Alors qu'elle étudie l'art dramatique dans un cours privé, Dominique Blanc est remarquée par Patrice Chéreau. Elle débute sous sa direction dans Peer Gynt, d’Ibsen (TNP, 1981).
Il fait à nouveau appel à elle lorsqu’il met en scène Les paravents de Genet (Nanterre, Théâtre des Amandiers, 1983).
Elle joue ensuite sous la direction de Bruno Bayen, Luc Bondy, Pierre Romans, Jacques Rosner, Jean-Pierre Vincent et Antoine Vitez.
A l’Odéon, au théâtre de l’Europe en 1997, Deborah Warner lui confie le rôle de Nora dans Une maison de poupée d’Ibsen, son interprétation lui vaut le Molière de la meilleure comédienne.
Régis Wargnier la dirige dès 1986 dans La femme de ma vie, qui lui permet d’obtenir une nomination au César du meilleur jeune espoir féminin. Avec le même réalisateur, elle obtient deux ans plus tard la même nomination pour le film Je suis le seigneur du château.

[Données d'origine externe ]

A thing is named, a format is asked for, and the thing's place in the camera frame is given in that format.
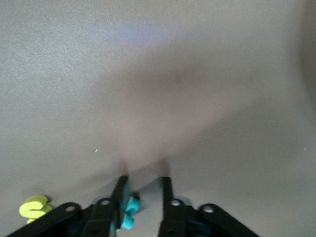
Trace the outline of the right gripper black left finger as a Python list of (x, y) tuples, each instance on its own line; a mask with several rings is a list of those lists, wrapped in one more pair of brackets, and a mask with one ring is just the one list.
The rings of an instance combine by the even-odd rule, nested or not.
[(75, 202), (64, 203), (10, 237), (115, 237), (122, 225), (130, 194), (128, 176), (121, 176), (110, 197), (82, 209)]

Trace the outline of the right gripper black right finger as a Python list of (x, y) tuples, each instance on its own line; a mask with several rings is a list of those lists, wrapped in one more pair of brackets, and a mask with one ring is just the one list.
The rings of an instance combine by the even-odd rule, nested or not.
[(163, 216), (159, 237), (256, 237), (257, 234), (211, 203), (194, 209), (173, 195), (170, 177), (162, 177)]

Quatre Césars jalonnent sa carrière : trois du Meilleur second rôle, en 1991, 1993 et 1999, respectivement pour Milou en mai de Louis Malle, Indochine de Régis Wargnier et Ceux qui m'aiment prendront le train de Patrice Chéreau, puis un César de la Meilleure actrice en 2001, remporté pour son rôle dans Stand-by de Roch Stéphanik.